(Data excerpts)
* * * * * * *

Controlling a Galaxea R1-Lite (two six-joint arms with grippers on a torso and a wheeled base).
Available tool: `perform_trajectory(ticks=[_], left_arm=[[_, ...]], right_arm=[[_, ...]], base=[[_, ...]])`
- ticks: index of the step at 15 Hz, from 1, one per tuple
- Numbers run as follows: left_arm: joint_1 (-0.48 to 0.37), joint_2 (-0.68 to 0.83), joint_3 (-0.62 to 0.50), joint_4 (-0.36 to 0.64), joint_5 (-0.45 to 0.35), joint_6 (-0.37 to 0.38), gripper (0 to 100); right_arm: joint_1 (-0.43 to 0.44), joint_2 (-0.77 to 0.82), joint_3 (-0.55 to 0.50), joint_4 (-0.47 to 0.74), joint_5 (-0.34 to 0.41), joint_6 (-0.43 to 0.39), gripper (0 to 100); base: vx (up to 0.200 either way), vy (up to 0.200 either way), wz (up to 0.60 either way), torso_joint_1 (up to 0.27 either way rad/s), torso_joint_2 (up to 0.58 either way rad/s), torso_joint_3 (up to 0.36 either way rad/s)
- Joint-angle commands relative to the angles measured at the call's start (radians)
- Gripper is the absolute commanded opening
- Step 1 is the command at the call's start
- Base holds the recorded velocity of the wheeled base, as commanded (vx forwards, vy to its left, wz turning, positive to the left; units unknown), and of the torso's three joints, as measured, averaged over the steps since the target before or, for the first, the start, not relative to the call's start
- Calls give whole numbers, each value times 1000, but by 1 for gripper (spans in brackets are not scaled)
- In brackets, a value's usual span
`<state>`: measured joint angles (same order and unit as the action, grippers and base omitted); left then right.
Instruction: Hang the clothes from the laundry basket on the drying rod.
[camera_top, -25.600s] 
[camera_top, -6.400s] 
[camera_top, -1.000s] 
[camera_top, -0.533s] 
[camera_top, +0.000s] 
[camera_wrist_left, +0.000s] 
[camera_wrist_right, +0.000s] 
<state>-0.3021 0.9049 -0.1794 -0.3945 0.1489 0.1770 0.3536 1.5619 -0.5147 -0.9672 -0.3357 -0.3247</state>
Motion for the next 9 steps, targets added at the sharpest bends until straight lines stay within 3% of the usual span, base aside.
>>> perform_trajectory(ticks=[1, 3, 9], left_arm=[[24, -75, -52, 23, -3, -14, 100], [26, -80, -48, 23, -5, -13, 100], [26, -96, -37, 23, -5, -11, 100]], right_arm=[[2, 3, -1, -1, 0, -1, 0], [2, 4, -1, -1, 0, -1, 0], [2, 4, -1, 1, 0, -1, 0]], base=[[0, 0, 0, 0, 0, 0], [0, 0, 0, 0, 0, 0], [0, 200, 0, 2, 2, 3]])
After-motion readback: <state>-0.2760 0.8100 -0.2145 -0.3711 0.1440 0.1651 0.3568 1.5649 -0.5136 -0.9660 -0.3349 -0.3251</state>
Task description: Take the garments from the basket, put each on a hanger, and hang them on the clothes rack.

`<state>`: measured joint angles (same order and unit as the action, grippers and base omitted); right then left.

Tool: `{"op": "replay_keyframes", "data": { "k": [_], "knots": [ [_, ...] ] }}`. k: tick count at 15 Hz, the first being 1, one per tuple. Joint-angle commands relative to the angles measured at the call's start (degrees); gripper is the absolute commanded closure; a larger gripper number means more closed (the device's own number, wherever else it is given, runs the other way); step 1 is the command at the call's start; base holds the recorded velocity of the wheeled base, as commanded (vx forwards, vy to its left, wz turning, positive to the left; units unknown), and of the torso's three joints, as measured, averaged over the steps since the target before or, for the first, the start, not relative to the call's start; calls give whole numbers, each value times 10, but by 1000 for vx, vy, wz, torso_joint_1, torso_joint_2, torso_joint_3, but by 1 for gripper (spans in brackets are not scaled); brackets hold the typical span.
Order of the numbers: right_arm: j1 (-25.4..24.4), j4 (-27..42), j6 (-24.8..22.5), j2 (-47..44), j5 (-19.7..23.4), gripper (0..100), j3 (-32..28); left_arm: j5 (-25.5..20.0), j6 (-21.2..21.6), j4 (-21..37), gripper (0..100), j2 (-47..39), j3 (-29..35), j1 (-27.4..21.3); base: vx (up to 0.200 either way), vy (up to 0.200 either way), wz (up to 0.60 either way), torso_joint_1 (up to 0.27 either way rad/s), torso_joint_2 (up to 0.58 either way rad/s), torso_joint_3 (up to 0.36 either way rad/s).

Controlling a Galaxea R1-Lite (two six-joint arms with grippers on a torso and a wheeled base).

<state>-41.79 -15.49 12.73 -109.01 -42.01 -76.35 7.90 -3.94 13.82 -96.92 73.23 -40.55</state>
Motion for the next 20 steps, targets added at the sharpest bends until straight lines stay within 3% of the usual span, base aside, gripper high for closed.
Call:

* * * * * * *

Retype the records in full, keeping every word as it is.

> **COMPLETED TASK**:
Controlling a Galaxea R1-Lite (two six-joint arms with grippers on a torso and a wheeled base).
Available tool: `perform_trajectory(ticks=[_], left_arm=[[_, ...]], right_arm=[[_, ...]], base=[[_, ...]])`
- ticks: index of the step at 15 Hz, from 1, one per tuple
- Numbers run as follows: left_arm: joint_1 (-0.48 to 0.37), joint_2 (-0.68 to 0.83), joint_3 (-0.62 to 0.50), joint_4 (-0.36 to 0.64), joint_5 (-0.45 to 0.35), joint_6 (-0.37 to 0.38), gripper (0 to 100); right_arm: joint_1 (-0.43 to 0.44), joint_2 (-0.77 to 0.82), joint_3 (-0.55 to 0.50), joint_4 (-0.47 to 0.74), joint_5 (-0.34 to 0.41), joint_6 (-0.43 to 0.39), gripper (0 to 100); base: vx (up to 0.200 either way), vy (up to 0.200 either way), wz (up to 0.60 either way), torso_joint_1 (up to 0.27 either way rad/s), torso_joint_2 (up to 0.58 either way rad/s), torso_joint_3 (up to 0.36 either way rad/s)
- Joint-angle commands relative to the angles measured at the call's start (radians)
- Gripper is the absolute commanded opening
- Step 1 is the command at the call's start
- Base holds the recorded velocity of the wheeled base, as commanded (vx forwards, vy to its left, wz turning, positive to the left; units unknown), and of the torso's three joints, as measured, averaged over the steps since the target before or, for the first, the start, not relative to the call's start
- Calls give whole numbers, each value times 1000, but by 1 for gripper (spans in brackets are not scaled)
- In brackets, a value's usual span
`<state>`: measured joint angles (same order and unit as the action, grippers and base omitted); left then right.
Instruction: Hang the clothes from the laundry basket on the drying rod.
[camera_top, -25.600s] 
[camera_top, -6.400s] 
[camera_top, -1.000s] 
[camera_top, -0.533s] 
[camera_top, +0.000s] 
[camera_wrist_left, +0.000s] 
[camera_wrist_right, +0.000s] 
<state>-0.3021 0.9049 -0.1794 -0.3945 0.1489 0.1770 0.3536 1.5619 -0.5147 -0.9672 -0.3357 -0.3247</state>
Motion for the next 9 steps, targets added at the sharpest bends until straight lines stay within 3% of the usual span, base aside.
>>> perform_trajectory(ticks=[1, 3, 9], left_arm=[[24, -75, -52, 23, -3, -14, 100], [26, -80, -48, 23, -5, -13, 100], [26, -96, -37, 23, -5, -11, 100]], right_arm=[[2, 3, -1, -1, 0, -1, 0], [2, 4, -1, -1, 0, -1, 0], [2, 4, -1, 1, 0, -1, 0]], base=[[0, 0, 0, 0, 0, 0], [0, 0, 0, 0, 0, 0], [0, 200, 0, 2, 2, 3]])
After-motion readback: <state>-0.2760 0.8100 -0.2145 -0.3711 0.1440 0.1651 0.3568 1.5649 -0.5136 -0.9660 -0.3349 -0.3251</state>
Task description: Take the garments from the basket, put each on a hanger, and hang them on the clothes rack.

`<state>`: measured joint angles (same order and unit as the action, grippers and base omitted); right then left.

Tool: `{"op": "replay_keyframes", "data": { "k": [_], "knots": [ [_, ...] ] }}`. k: tick count at 15 Hz, the first being 1, one per tuple. Joint-angle commands relative to the angles measured at the call's start (degrees); gripper is the absolute commanded closure; a larger gripper number means more closed (the device's own number, wherever else it is given, runs the other way); step 1 is the command at the call's start; base holds the recorded velocity of the wheeled base, as commanded (vx forwards, vy to its left, wz turning, positive to the left; units unknown), and of the torso's three joints, as measured, averaged over the steps since the target before or, for the first, the start, not relative to the call's start; calls give whole numbers, each value times 10, but by 1000 for vx, vy, wz, torso_joint_1, torso_joint_2, torso_joint_3, but by 1 for gripper (spans in brackets are not scaled); brackets hold the typical span.
Order of the numbers: right_arm: j1 (-25.4..24.4), j4 (-27..42), j6 (-24.8..22.5), j2 (-47..44), j5 (-19.7..23.4), gripper (0..100), j3 (-32..28); left_arm: j5 (-25.5..20.0), j6 (-21.2..21.6), j4 (-21..37), gripper (0..100), j2 (-47..39), j3 (-29..35), j1 (-27.4..21.3); base: vx (up to 0.200 either way), vy (up to 0.200 either way), wz (up to 0.60 either way), torso_joint_1 (up to 0.27 either way rad/s), torso_joint_2 (up to 0.58 either way rad/s), torso_joint_3 (up to 0.36 either way rad/s).

Controlling a Galaxea R1-Lite (two six-joint arms with grippers on a torso and a wheeled base).

<state>-41.79 -15.49 12.73 -109.01 -42.01 -76.35 7.90 -3.94 13.82 -96.92 73.23 -40.55</state>
Motion for the next 20 steps, targets added at the sharpest bends until straight lines stay within 3% of the usual span, base aside, gripper high for closed.
Call:

The reply to this exercise is complete.